Plan B: District moves to limit CHS COVID-19 outbreak

Confirmed cases explode throughout four-county area

Classes will be much different for many Cameron High School students after district officials announced implementation of Plan B.

As part of a four-tier collaborative plan with the Clinton County Health Department to fight COVID-19, Cameron R-1 School District announced it will enter Plan B - splitting the CHS student body in order to limit the impact of a recent outbreak. 

“We had been having really good numbers until [Sept. 21], then we started seeing a pretty large increase in the amount of cases at our high school,” superintendent Matt Robinson said. “We pretty much had zero cases going into Monday. As of the end of the week, we have about five or six cases that are confirmed. With the high school being set up to where we can’t cohort, we knew some problems could exist and it could spread quickly.”

After announcing CHS’ first confirmed COVID-19 case Sept. 21, sending 20 students home as a precaution, additional announcements from the school district soon followed. A day later, Matt Wenck, CHS athletics co-director, announced the volleyball team would not return to the court until Oct. 3 due to COVID-19 quarantines. Nearly half of the starting lineup for the football team was not on the sideline for last Friday’s game against Maryville. 

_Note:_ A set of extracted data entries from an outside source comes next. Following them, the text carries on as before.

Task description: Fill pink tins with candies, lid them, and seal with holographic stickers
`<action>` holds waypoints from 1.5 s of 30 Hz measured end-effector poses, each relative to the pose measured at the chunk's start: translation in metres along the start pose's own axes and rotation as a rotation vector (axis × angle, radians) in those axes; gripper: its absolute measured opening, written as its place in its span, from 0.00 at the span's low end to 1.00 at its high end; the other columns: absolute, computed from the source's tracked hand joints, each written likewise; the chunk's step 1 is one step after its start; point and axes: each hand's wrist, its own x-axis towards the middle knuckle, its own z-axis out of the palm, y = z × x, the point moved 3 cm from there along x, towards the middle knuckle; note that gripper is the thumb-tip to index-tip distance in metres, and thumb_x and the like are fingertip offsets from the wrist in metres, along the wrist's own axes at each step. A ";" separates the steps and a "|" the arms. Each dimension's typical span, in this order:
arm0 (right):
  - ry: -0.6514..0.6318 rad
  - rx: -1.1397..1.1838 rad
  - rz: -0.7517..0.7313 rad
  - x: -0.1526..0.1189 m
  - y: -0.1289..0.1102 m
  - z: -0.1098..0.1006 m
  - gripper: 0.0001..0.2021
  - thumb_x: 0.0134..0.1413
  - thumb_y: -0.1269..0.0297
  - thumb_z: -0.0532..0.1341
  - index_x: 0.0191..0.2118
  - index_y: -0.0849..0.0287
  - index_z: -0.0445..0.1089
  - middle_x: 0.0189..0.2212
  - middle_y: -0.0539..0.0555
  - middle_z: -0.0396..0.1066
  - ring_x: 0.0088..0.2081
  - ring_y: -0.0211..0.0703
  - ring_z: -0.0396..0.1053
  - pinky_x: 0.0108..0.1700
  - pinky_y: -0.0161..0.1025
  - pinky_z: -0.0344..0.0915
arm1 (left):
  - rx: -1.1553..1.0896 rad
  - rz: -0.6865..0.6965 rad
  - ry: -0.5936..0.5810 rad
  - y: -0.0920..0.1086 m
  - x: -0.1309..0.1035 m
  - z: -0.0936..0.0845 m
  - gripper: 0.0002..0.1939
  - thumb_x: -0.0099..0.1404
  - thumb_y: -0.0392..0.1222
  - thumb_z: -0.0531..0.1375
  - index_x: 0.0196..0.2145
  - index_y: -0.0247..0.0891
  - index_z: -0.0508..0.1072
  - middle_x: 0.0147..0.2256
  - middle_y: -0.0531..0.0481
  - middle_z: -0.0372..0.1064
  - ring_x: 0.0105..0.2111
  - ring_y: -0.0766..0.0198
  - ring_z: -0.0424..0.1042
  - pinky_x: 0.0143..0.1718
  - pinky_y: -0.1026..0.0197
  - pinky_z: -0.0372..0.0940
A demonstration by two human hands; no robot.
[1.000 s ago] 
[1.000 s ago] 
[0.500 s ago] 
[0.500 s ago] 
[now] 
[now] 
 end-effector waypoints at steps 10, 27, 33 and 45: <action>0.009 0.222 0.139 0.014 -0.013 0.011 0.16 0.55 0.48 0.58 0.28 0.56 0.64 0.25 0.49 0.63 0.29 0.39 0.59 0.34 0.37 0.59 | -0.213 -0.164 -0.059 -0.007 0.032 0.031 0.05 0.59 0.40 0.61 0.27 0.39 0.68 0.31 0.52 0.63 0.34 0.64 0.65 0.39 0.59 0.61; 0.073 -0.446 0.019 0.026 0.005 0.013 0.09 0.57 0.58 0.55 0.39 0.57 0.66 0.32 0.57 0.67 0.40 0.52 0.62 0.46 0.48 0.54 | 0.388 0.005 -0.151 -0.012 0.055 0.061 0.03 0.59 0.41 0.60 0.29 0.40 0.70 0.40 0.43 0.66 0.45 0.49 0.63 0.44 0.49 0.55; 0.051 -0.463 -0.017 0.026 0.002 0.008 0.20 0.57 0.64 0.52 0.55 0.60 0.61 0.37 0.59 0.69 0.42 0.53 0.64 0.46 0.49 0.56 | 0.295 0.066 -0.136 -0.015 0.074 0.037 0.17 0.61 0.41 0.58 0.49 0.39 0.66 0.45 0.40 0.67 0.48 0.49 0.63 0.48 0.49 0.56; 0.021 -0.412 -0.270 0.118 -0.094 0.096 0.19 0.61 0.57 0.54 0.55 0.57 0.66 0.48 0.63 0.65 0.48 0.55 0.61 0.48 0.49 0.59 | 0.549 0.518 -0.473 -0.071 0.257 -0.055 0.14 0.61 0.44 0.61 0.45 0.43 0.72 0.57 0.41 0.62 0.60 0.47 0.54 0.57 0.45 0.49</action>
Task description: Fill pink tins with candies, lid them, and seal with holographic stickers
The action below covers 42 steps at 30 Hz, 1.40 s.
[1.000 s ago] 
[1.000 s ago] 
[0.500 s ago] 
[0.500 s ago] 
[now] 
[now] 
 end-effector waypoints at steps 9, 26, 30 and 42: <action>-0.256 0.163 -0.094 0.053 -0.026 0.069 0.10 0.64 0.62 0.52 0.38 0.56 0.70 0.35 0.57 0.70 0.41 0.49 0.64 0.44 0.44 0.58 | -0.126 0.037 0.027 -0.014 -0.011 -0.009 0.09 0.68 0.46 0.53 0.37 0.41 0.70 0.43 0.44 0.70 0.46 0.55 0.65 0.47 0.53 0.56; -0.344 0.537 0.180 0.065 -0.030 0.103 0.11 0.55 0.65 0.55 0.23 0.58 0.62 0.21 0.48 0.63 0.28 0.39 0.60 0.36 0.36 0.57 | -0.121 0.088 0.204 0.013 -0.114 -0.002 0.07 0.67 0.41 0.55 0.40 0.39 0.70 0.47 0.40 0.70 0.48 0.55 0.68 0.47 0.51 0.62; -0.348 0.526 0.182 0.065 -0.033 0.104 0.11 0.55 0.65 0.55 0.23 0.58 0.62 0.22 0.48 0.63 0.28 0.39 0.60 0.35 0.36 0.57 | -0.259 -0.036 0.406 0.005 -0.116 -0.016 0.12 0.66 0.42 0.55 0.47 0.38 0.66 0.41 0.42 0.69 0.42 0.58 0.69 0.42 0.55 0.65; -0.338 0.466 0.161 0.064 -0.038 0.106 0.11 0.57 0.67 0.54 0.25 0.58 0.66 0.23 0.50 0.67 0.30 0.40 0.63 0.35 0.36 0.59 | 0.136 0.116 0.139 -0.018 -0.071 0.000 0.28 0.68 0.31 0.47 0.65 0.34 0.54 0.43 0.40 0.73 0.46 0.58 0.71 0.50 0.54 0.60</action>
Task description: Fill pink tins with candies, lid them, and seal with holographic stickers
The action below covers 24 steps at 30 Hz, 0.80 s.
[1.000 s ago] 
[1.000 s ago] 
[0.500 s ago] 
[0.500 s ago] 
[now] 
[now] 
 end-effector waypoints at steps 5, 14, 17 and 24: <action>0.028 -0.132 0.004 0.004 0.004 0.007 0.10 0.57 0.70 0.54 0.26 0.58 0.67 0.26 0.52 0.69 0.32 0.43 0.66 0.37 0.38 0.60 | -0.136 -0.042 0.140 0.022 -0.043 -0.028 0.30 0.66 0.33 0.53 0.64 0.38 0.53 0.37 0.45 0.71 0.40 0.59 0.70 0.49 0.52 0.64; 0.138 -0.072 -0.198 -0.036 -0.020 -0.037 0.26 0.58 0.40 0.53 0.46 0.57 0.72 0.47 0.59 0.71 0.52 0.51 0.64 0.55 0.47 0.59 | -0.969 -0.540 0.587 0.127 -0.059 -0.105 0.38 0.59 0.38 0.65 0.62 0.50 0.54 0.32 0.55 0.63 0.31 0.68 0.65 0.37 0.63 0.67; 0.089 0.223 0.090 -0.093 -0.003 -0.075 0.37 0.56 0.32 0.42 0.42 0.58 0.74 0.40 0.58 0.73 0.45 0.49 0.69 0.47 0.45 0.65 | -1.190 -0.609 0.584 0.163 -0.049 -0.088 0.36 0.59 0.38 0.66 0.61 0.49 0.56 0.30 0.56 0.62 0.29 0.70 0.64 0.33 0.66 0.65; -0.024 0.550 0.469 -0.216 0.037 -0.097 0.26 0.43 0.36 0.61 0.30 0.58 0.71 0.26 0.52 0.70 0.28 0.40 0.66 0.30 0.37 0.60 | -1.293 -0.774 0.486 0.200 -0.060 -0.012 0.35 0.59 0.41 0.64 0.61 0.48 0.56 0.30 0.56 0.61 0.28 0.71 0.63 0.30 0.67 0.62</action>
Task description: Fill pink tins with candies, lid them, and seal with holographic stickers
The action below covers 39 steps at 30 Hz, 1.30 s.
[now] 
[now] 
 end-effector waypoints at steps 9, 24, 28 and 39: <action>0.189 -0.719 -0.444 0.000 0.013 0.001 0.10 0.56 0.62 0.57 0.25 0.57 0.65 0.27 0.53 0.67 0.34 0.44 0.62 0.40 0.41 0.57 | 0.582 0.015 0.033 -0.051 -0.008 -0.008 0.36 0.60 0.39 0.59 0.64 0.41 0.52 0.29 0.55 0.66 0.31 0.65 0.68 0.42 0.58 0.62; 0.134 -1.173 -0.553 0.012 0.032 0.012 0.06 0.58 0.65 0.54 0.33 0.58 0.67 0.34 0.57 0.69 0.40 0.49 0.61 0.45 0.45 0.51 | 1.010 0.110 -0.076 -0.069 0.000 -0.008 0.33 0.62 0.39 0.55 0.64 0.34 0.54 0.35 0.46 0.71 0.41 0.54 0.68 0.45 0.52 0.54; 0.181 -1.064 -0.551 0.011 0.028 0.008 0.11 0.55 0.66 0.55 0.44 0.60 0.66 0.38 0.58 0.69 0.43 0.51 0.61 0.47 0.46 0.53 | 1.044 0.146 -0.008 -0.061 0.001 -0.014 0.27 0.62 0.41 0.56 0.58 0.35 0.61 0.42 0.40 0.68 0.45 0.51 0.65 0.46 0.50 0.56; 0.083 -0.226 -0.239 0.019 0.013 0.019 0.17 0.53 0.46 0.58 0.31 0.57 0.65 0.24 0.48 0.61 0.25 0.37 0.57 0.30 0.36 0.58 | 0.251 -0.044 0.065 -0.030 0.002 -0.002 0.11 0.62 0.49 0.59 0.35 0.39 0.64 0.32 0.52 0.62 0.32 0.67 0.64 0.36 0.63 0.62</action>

“One kid can take out 20 or 30 people if they’re involved in an activity or sitting too close to somebody, then all of a sudden that close contact becomes a go-home quarantine,” Robinson said. “While I wouldn’t say our cases are extremely high. Six cases out of more than 400 kids going to the high school regularly every day. It really came down to the quarantine numbers and we had a lot of kids get quarantined. We had to shift our education anyways so we went ahead and made that switch.”

As part of Plan B the district will split the high school student body into two groups, Group A and Group B, which the district would determine based on alphabetical order. While Group A - students with last names starting from A to L - attends class Tuesdays and Thursdays, Group B - students M to Z - attends class Wednesdays and Fridays. All CHS students will attend class online Mondays. All other Cameron R-1 School District students will attend class as normal. Plan C splits students from all schools into two groups and Plan D is a complete shutdown. While announcing the first COVID-19 infection last Monday Laurie Medford, assistant superintendent, said there is not a fixed number or rate for if the district would return to class as normal or shift to Plan C or D.

Since the start of school, each of the four counties encompassing the Cameron R-1 School District saw a dramatic increase in confirmed COVID-19 cases. Monday, Clinton County reported it reached 241 confirmed cases, up 80 in three weeks. DeKalb County saw a 53-case increase in that same time period with 134 total, Caldwell County nearly doubled in that same time with 95 cases while Daviess County doubled with 117 cases.

“That’s all going to depend on the numbers. Right now, not only in Clinton County or Cameron, effectively everywhere the numbers are on the rise dramatically,” Robinson said. “While we didn’t have the best week at the high school, we’re still a lot better than other places. We speak with Clinton County Health Department officials daily. They’ve had a rough week. A huge increase in cases. Ours, while it seems big, pales in the numbers they’re starting to see.”